Come funziona il blocco navale?
Israele considera le acque che si estendono per 12 miglia nautiche dalla costa di Gaza zona militare riservata e ne vieta la navigazione a tutte le navi in ingresso e in uscita, salvo rare eccezioni negoziate di volta in volta per motivi umanitari, o autorizzate tramite il porto israeliano di Ashkelon. Nemmeno le imbarcazioni da pesca di Gaza sono libere di muoversi: la zona di pesca permessa è stata negli anni ridotta a pochi chilometri dalla costa, con pesanti danni all’economia locale.

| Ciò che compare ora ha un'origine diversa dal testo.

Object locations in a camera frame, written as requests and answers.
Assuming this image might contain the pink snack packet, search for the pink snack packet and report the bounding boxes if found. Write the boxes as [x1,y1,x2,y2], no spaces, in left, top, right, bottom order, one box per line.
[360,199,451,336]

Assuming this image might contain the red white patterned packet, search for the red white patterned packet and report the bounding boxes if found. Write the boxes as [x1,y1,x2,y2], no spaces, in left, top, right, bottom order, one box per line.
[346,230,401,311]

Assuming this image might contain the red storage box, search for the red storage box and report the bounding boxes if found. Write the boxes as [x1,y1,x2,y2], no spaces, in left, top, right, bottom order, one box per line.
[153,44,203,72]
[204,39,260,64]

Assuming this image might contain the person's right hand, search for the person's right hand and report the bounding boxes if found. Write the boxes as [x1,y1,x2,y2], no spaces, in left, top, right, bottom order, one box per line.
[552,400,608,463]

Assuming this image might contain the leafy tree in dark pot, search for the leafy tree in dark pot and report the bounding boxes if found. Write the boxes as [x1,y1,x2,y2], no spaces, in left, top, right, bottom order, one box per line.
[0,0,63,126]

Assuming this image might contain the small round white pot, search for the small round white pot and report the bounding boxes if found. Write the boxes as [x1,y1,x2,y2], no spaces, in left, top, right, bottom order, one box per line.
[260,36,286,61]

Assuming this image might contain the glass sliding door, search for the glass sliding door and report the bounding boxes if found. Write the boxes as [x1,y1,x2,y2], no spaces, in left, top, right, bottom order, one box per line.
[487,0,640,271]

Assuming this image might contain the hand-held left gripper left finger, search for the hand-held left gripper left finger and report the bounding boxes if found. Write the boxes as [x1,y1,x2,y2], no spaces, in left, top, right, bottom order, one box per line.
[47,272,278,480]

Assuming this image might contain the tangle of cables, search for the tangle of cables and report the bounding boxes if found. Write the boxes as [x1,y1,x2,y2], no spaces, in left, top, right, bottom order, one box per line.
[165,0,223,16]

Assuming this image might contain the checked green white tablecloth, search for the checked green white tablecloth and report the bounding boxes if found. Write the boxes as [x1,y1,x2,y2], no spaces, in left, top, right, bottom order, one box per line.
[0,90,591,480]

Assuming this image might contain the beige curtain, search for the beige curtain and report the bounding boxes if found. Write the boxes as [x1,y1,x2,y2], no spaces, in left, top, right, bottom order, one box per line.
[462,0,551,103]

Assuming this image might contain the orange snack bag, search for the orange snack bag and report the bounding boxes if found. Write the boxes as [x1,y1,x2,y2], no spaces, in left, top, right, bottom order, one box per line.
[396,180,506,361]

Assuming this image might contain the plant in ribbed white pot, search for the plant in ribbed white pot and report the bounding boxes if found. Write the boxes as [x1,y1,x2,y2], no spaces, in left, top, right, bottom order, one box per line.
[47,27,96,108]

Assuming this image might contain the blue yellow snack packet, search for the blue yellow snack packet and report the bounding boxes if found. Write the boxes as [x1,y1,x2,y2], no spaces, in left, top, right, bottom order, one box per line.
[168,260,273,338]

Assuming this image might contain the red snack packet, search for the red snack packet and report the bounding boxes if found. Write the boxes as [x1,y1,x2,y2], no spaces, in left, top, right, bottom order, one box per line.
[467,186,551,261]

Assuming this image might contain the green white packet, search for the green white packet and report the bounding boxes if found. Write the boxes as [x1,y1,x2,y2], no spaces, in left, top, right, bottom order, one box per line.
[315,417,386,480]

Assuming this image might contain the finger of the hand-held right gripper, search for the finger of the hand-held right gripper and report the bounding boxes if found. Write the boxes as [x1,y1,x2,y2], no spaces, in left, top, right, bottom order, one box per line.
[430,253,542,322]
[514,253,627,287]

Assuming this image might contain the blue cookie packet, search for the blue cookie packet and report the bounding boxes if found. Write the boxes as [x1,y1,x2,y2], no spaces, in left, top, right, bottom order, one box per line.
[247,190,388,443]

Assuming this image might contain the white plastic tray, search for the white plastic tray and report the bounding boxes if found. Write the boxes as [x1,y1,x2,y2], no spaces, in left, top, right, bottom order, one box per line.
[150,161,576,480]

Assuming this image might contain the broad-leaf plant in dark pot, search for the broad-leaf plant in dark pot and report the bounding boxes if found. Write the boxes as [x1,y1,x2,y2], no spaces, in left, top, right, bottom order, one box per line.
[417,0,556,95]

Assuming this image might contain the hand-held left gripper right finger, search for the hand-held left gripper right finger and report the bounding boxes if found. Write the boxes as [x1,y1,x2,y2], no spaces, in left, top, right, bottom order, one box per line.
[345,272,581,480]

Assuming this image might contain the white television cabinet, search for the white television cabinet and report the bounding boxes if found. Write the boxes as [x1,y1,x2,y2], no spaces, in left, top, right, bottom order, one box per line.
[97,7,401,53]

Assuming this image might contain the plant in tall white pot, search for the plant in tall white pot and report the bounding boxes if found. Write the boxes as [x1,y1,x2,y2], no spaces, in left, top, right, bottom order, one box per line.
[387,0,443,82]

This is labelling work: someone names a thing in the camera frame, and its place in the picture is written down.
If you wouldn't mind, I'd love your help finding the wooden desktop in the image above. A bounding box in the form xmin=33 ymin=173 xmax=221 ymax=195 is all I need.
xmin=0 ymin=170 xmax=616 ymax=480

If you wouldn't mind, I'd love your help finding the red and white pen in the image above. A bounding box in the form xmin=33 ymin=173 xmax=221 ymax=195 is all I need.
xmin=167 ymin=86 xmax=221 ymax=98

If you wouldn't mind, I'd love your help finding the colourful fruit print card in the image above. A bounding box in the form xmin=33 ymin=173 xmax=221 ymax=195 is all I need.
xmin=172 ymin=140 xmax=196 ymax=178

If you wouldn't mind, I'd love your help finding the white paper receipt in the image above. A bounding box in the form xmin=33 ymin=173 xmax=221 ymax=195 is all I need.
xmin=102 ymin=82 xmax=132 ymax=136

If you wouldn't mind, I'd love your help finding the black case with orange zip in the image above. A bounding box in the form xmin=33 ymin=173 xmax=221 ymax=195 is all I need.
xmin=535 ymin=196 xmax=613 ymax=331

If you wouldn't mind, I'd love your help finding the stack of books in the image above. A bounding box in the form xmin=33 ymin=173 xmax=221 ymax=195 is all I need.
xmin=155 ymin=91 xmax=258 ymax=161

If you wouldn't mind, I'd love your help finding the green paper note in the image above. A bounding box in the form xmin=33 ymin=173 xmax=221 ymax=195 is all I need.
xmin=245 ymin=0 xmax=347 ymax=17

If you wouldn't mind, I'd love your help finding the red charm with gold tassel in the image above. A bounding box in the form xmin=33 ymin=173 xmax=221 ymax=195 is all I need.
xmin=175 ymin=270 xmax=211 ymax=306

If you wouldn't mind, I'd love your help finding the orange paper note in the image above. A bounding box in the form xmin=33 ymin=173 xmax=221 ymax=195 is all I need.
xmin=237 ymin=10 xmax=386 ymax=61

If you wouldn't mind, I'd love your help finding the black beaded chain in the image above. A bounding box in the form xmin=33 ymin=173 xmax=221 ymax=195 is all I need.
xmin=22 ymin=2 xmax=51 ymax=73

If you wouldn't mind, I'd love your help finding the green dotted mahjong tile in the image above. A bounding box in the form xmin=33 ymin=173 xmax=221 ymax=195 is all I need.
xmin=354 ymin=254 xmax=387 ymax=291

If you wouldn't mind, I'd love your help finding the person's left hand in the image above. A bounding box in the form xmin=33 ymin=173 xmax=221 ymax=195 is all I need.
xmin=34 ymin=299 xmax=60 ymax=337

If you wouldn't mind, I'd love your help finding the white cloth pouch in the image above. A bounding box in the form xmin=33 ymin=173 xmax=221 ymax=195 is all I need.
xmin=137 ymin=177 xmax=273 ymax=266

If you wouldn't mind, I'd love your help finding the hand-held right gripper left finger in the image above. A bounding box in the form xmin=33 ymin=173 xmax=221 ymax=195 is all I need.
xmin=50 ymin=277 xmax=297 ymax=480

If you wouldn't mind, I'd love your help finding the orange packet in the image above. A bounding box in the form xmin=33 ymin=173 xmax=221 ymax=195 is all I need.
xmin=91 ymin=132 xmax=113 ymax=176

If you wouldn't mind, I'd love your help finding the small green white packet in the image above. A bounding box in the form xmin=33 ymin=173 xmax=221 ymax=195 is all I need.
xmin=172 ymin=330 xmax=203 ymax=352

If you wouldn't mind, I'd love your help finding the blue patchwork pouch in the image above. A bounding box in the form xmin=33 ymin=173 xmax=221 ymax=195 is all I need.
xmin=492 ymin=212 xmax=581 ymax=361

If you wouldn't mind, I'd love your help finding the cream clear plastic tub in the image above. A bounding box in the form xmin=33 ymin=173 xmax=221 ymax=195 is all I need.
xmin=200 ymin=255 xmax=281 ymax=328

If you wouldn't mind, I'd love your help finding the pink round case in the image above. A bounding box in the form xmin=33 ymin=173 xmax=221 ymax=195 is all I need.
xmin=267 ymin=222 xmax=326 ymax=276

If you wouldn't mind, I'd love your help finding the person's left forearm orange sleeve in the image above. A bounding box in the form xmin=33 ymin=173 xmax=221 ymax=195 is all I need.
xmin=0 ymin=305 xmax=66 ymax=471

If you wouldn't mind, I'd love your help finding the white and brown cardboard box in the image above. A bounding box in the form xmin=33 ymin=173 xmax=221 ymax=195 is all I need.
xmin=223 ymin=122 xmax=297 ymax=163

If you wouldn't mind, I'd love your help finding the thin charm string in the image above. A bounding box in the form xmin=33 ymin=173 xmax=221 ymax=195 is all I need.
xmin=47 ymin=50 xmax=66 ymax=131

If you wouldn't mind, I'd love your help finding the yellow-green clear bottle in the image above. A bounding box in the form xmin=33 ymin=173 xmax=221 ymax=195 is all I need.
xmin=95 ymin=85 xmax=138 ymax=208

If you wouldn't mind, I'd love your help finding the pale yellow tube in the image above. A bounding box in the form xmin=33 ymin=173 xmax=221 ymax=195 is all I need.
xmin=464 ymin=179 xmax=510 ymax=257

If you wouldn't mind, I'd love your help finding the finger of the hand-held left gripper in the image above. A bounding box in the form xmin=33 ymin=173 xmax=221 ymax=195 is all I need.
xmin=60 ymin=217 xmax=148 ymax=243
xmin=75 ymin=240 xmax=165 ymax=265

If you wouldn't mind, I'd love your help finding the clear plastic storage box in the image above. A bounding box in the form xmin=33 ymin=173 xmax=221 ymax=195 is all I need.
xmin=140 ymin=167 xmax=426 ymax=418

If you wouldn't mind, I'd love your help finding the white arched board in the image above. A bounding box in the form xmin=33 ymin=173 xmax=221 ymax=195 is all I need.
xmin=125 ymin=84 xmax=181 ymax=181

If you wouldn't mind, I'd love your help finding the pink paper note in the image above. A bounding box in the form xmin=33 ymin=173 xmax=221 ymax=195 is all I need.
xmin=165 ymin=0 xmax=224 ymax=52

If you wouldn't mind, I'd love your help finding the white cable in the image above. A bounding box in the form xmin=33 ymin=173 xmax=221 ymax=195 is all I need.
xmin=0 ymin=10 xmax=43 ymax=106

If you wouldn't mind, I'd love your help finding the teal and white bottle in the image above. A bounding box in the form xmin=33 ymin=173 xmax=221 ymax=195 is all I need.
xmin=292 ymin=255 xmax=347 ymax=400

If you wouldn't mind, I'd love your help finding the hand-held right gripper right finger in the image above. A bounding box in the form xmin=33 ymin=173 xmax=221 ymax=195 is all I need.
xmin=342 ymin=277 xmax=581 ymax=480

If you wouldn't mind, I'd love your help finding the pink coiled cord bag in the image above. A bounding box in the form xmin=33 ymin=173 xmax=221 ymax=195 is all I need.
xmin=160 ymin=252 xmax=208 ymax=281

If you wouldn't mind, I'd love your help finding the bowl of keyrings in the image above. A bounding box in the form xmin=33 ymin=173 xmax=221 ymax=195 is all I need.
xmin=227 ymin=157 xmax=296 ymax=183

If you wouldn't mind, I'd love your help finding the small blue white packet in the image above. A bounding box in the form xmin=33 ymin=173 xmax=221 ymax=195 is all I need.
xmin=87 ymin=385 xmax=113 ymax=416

Qualsiasi tentativo di violare il blocco viene considerato un “atto ostile” da Israele. Le navi sospettate vengono intercettate dalla marina militare israeliana anche in acque internazionali, come avvenne nel 2010 con la nave Mavi Marmara della Freedom Flotilla, in cui morirono 10 attivisti turchi. In caso di sospetta forzatura del blocco, Israele dichiara la sua intenzione di utilizzare ogni mezzo, compresa la forza, per impedire l’accesso diretto a Gaza di imbarcazioni civili, comprese le missioni umanitarie come la recente Global Sumud Flotilla.
Profili giuridici e controversie
Secondo il diritto internazionale, il blocco navale non è vietato a priori, ma deve rispettare limiti stringenti. Il Manuale di Sanremo considera legittimo un blocco solo se la popolazione rimane adeguatamente rifornita di beni essenziali. Il Consiglio di Sicurezza ONU e varie commissioni umanitarie sottolineano che se il blocco produce crisi umanitarie, carestie, o impedisce l’arrivo di aiuti indispensabili, perde ogni legittimità giuridica. Il rapporto Palmer dell’ONU del 2011 ha stabilito la legalità del blocco ma ha criticato le modalità con cui vengono condotte alcune operazioni militari di abbordaggio e controllo.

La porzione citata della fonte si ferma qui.